Has anyone heard of Phoebe Hessel?
I hadn't until the peeps at Tourist Tracks pointed her out and i'm so glad they did.
Phoebe was little known outside Brighton but is a virtual legend within the city (well apart from with me clearly).
Brighton's most successful cross dresser?
This remarkable woman lived to be a whopping 108 and it's quite possible she was city's most successful cross dresser (and that's saying something!)
Phoebe's cross dressing tale started when she fell in love with a soldier called William Golding. Golding was posted to the West Indies in 1728 and Phoebe, unable to bear not being near him, took it upon herself to enlist in the forces too.
Wounded in service, she nevertheless managed to conceal her womanliness until Golding was wounded himself and sent home. Amazingly, she had remained in the Army for a whole 17 years!
All was not in vain though, as Phoebe later married Golding and was his wife for 20 years.
Phoebe moves to Brighton and becomes a Hessel
After his death, Phoebe moved to Brighton and married fisherman William Hessel. Phoebe’s incredible life continued here, where she worked selling fish from a cart in and around Brighton, until she died at the impressive age of 108...

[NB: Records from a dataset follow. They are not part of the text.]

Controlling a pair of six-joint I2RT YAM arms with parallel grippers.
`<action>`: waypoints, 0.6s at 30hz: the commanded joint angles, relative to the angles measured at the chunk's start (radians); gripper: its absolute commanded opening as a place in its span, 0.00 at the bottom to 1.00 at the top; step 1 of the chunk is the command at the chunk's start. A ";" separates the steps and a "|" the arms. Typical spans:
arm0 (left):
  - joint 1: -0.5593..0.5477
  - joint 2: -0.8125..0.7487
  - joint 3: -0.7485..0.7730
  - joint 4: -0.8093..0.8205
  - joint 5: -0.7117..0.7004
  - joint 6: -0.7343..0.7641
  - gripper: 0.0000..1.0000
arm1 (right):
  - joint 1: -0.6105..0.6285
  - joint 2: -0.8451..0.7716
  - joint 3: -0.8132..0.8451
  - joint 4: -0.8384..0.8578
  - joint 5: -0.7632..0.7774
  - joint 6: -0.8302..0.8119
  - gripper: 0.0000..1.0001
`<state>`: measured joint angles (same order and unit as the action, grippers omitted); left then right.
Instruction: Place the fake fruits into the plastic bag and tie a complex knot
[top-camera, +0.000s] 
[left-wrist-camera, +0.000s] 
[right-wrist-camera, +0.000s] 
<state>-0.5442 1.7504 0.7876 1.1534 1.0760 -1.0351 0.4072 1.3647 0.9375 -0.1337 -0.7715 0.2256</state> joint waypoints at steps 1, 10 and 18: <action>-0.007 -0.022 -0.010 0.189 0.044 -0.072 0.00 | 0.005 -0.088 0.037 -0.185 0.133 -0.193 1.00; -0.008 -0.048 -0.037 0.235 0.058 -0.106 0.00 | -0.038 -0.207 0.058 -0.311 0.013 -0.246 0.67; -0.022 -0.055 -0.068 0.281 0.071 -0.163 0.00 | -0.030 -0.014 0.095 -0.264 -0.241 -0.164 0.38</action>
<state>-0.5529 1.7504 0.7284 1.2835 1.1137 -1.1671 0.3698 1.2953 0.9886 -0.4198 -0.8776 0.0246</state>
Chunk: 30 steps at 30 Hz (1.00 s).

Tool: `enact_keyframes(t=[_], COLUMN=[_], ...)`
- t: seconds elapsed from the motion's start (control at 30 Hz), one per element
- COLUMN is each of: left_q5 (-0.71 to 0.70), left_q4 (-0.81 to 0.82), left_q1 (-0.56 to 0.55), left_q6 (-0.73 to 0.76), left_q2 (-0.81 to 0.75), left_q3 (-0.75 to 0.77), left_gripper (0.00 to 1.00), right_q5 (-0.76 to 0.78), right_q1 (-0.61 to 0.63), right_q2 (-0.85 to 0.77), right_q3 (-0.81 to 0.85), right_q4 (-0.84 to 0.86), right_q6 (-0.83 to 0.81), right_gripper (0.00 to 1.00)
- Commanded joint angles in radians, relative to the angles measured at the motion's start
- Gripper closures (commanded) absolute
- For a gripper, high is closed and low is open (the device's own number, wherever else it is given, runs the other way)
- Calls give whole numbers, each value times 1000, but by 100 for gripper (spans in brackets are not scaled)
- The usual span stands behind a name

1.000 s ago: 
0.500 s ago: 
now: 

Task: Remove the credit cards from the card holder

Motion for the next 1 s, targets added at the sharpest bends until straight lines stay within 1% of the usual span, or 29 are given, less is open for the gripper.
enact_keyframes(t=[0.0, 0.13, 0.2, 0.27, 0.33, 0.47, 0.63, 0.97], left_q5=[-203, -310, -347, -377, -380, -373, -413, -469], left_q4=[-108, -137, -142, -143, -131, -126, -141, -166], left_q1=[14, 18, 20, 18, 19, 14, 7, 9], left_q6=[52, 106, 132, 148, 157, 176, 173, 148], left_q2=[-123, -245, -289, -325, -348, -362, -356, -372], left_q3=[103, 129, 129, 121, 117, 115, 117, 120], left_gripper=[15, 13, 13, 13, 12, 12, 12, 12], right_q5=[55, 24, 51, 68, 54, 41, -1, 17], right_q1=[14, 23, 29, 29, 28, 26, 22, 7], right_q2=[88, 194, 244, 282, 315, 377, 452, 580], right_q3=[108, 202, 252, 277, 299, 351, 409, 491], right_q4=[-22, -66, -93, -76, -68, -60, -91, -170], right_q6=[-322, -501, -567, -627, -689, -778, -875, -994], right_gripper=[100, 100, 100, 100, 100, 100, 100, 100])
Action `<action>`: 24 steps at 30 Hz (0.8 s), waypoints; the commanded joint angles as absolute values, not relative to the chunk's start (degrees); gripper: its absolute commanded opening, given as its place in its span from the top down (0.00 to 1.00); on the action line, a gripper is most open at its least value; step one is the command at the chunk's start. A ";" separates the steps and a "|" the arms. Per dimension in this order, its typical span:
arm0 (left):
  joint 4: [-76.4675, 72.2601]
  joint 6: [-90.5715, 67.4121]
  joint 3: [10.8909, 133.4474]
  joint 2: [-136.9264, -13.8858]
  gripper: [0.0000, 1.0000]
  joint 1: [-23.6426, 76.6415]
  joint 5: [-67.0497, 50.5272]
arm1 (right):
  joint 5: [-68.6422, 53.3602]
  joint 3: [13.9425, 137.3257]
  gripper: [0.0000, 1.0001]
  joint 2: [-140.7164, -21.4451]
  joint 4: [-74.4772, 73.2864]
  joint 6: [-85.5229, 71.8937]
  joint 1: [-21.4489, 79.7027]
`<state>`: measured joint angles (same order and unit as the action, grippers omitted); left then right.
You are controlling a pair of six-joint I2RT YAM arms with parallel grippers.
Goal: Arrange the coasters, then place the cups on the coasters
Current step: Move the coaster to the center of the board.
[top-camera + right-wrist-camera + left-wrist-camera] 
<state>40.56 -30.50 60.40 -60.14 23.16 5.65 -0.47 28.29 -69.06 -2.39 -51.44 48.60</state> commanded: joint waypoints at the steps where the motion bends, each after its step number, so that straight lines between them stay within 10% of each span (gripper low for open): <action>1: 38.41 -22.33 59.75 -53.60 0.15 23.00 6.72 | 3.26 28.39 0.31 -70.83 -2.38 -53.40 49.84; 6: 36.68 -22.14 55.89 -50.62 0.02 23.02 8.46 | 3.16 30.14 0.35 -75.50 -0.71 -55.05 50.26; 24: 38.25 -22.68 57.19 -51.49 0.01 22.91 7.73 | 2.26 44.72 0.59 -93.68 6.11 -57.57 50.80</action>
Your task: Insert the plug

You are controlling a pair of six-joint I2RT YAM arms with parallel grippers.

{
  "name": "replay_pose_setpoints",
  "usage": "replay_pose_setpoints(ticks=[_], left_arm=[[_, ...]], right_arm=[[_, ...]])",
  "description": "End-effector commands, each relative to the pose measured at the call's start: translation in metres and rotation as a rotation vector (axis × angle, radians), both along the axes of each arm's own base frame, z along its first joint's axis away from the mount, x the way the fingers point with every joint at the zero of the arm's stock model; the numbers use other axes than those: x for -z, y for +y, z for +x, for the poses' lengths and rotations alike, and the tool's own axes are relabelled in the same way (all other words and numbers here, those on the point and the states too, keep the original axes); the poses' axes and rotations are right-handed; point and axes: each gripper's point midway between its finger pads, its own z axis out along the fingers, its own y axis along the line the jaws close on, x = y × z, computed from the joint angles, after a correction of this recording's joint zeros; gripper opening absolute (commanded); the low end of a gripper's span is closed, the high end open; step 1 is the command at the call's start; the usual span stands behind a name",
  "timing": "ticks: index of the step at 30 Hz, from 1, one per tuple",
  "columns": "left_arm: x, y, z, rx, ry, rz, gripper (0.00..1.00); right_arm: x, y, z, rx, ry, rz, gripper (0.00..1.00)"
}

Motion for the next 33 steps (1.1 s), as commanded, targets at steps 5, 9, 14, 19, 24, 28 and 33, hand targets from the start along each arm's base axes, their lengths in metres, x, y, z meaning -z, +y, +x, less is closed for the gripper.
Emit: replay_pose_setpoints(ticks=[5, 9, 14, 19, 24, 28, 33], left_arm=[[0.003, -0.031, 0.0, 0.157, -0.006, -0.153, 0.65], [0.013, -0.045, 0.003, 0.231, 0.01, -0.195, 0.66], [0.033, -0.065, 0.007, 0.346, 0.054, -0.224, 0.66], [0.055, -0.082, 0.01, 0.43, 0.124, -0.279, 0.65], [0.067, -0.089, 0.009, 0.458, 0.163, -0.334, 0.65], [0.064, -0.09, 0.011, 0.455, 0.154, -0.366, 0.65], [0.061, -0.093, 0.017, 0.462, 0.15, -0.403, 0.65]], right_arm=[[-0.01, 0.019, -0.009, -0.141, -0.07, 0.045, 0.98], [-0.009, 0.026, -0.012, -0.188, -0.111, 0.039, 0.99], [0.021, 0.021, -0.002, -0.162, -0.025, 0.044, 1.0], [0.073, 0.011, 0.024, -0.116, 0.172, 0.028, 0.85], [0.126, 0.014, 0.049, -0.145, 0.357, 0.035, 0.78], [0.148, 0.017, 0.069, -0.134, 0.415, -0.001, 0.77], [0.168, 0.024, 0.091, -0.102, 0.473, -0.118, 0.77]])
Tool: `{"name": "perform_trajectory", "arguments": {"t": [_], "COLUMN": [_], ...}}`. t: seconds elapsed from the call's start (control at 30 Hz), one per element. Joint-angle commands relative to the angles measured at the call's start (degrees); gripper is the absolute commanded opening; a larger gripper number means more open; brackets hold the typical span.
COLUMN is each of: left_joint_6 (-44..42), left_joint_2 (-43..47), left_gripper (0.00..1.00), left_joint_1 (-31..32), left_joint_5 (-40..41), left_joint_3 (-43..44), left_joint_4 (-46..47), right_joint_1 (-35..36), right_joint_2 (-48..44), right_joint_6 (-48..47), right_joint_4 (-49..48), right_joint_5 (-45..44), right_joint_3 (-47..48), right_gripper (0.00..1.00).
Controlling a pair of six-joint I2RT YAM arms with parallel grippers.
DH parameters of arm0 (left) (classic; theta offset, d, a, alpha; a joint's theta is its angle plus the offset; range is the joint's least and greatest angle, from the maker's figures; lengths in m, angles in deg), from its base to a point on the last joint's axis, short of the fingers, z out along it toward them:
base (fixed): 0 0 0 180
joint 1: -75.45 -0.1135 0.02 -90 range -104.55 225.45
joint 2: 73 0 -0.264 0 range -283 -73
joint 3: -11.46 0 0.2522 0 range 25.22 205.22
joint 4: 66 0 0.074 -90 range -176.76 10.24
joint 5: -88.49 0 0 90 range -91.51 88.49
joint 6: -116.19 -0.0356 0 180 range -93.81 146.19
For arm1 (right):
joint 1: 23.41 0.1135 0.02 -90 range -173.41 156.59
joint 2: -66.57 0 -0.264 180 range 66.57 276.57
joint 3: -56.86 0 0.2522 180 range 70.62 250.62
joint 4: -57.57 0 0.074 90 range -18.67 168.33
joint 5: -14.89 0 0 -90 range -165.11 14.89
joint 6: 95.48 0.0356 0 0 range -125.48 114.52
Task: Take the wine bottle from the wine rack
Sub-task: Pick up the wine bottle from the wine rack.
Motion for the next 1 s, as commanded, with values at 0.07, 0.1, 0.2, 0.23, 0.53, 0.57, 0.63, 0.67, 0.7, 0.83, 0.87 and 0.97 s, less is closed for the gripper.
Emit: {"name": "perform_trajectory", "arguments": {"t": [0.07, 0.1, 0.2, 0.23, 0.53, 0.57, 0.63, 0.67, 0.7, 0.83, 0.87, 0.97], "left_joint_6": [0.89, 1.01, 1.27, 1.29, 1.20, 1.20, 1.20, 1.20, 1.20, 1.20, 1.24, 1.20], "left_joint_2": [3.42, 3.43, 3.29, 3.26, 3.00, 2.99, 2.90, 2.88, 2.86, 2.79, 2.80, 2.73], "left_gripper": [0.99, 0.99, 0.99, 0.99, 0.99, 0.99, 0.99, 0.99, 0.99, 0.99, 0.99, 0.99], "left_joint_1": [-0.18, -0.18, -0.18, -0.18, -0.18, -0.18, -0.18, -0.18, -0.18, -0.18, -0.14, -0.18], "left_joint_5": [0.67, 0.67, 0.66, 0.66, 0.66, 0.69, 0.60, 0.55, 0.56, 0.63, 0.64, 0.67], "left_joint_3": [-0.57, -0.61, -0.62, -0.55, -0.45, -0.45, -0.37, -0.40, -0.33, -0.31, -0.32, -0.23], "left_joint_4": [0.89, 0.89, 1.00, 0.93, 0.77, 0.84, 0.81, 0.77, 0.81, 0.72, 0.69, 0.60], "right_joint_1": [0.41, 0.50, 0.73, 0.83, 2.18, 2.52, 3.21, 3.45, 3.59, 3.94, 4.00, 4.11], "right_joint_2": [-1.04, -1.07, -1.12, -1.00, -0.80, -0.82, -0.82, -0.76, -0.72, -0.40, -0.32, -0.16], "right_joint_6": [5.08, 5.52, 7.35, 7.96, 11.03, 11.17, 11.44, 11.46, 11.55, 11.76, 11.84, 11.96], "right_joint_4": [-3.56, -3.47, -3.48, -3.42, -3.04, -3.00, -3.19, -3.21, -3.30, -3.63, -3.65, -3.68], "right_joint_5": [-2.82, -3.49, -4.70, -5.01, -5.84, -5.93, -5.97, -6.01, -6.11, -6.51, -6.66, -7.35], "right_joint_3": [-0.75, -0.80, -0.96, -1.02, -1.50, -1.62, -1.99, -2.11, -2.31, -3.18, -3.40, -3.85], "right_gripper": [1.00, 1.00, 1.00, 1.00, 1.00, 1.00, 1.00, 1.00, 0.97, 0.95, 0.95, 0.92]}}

It was stated that Phoebe also gave evidence that was instrumental in securing the conviction and execution of highwayman James Rooke.
Phoebe in old age
In old age, Phoebe sold items, such as oranges and gingerbread, on a street corner near Brighton's Royal Pavilion. She became a celebrity in Brighton, due to her great age and unusual life experience. Later forced into the workhouse, she was granted a pension of half a guinea a week by the roguish Prince Regent in 1808.
After a long and eventfu life, Phoebe died in 1821. She is buried in the graveyard of St Nicholas Church in Brighton.
What a lovely story. Right, well I'm off to buy a suit from Burtons - it could put years on my life expectancy.